The Sydney Family Album — 1 — Richard Johnson

In 2011, Mark Thompson, Principal of Moore College, penned a series of posts entitled The Sydney Family Album, for his website, Theological Theology.

We felt they merit wider distribution, so, with Mark’s kind permission, we are re-posting them on the ACL website, at the rate of one a week.

Here’s the first, along with the introduction –

“I’ve been banging on a little lately about the importance of Christians looking at the family album (i.e. remembering those who have come before us, who have shaped our identity and have given us the inheritance we currently enjoy). Evangelicals in Sydney have especially good reasons to remember our forebears and give thanks to God. The strong and clear evangelical witness of the Anglican Diocese of Sydney has not been an accident. Under God, it has been the result of the faithful labour of many men and women.

I propose periodically over this year to post brief entries reminding us about some of the key figures who have shaped Sydney Anglicanism. I will inevitably miss out many who should be mentioned, and my selection is bound to reflect my own limited knowledge, so please accept my apologies in advance if your favourites are omitted. Undoubtedly, there is good reason to start at the beginning …”

Richard Johnson

Richard Johnson was the chaplain sent with the First Fleet to New South Wales in 1788. He was a Yorkshireman, born around 1753 (so he was 35 years old when he arrived in the new colony). His appointment as chaplain to the settlement of New South Wales in 1786 was due to the influence of the Eclectic Society, and especially of William Wilberforce and Henry Thornton. As early as November 1783 the Eclectics had discussed the question ‘What is the best method of planting and propagating the gospel at Botany Bay?’

Provided with resources by the SPG (Society for the Propagation of the Gospel) and the SPCK (Society for Promoting Christian Knowledge), after having been introduced to both groups by Wilberforce himself, Johnson left from Portsmouth with the First Fleet (sailing in the ship The Golden Grove) on 13 May 1787. He had married Mary Burton just five months earlier. His designated salary would be £180 per annum.

Johnson’s ship arrived at Botany Bay on 20 January 1788 and on 3 February 1788 he conducted the first Christian service in Sydney, preaching on Psalm 116:12 — ‘What shall I render unto the Lord for all His benefits toward me?’

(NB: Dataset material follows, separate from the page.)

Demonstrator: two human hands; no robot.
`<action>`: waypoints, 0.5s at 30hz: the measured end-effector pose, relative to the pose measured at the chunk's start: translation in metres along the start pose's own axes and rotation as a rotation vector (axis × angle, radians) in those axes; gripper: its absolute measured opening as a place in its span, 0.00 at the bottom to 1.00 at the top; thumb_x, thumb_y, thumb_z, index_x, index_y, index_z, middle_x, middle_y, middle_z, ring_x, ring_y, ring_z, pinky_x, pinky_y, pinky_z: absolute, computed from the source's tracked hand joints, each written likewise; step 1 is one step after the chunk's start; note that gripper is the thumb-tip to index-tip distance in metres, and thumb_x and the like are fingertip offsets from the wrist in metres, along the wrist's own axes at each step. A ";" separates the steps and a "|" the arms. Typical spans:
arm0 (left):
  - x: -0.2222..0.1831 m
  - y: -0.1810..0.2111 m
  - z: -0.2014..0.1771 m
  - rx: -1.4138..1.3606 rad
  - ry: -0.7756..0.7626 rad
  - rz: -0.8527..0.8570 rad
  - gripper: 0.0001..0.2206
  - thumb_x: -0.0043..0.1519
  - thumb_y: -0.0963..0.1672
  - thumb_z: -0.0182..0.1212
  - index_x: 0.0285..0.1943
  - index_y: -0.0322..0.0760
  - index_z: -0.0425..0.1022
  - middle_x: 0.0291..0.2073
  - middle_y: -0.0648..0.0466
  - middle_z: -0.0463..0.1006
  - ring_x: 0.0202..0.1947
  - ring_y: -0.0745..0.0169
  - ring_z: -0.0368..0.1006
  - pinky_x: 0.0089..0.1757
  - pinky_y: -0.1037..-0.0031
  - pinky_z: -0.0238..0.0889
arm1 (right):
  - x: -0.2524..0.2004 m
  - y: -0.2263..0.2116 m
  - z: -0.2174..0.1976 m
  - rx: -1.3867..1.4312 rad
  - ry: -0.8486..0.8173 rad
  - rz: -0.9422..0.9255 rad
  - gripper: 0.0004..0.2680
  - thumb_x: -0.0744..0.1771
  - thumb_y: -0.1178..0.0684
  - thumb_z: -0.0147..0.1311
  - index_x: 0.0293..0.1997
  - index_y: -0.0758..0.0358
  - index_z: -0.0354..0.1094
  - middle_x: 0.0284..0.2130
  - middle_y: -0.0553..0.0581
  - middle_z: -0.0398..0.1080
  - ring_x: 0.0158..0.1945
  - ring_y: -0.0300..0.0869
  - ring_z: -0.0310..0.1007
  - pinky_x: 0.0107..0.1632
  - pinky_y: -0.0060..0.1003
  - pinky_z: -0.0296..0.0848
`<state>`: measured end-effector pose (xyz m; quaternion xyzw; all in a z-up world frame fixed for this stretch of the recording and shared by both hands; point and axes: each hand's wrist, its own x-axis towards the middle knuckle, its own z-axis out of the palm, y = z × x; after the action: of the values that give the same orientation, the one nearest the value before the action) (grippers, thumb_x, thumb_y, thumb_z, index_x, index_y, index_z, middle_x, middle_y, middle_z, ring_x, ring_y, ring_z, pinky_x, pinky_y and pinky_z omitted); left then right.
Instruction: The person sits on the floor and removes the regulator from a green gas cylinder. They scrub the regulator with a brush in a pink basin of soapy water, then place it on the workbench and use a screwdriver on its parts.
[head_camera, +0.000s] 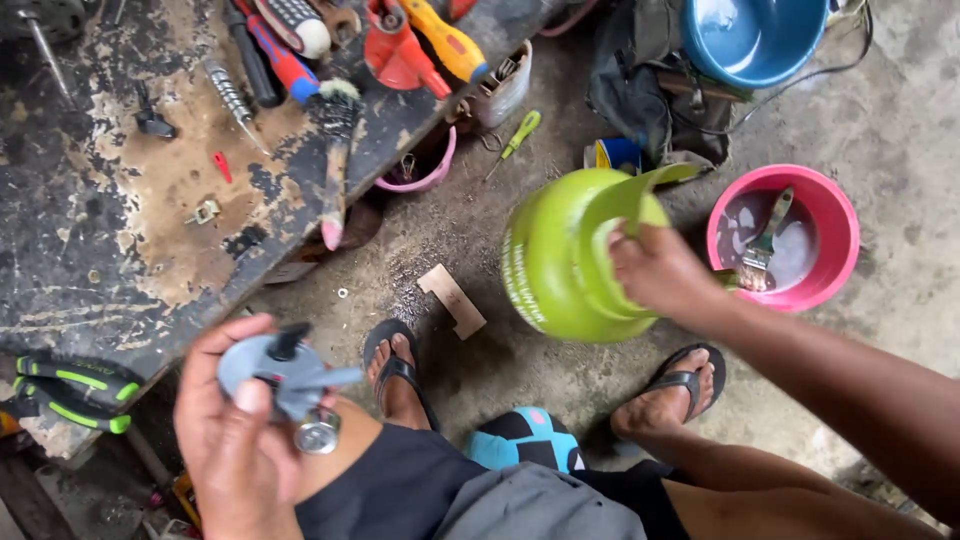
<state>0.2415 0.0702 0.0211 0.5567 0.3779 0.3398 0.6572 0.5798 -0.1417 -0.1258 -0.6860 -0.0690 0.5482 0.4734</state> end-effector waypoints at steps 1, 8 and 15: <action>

Johnson was a determined evangelical and this would lead to clashes with a number of the early governors. Many of them saw religion as an instrument to help maintain civil order and to promote social welfare. They were rather unimpressed by Johnson’s commitment to preaching Christ and calling for repentance and faith in him. Governor Philip asked him to stick to moral subjects. Governor Grose described him as ‘a very troublesome, discontented character’ and did everything in his power to obstruct the exercise of his ministry. Johnson had to build the first church in the colony at his own expense.

But Johnson was interested in seeing men and women come to Christ and so continued to preach gospel sermons. The determined evangelical temper of his ministry set the course for what would eventually become the Diocese of Sydney.

Yet while preaching the gospel remained his lifelong priority, Johnson did not just preach. His almost legendary acts of compassion to convicts and militia are perhaps best typified by his decision to go into the holds of the ships of the Second Fleet (the infamous ‘Death Fleet’), despite the very real risk to his own health and survival, in order to pray, feed and tend to the wounds of those few who had outlasted the voyage. His care and respect for the indigenous people he encountered led him to give his daughter the aboriginal name Milbah Mary. He has a good claim to be the pioneer of education in New South Wales, an education which he extended from the children of free settlers to the children of convicts and even some of the indigenous children. He was also a very successful recreational farmer.

Richard Johnson was willing to risk everything to take the gospel to men and women abandoned by the society of their time. Not knowing what he would encounter, he endured an arduous sea voyage, the privations of those early years, and the hostility of those who saw no need for God and no value in gospel preaching. Yet what he did know was that hostility was just one more demonstration of the desperate need of every human being. Alienated from God and at war with him, their only hope lie with the Jesus who was the constant focus of Johnson’s preaching.

In poor health (Samuel Marsden would describe him as ‘a mere skeleton’), Johnson returned to England in October 1800, after twelve years’ service in the colony, and died on 13 March 1827. His final seventeen years were spent as Rector of St Antholin in the City of London.

Archbishop Donald Robinson summarised Johnson’s life and work in these words: ‘His gift was faithfulness rather than vision, courage and steadfastness rather than aggressiveness, and if we reckon that God demands not success but faithfulness, we can have no doubt that Johnson fulfilled his high calling of God’.

[Sources for this post include Australian Dictionary of Biography and Marcus Loane’s Hewn From the Rock, pp. 2-10.]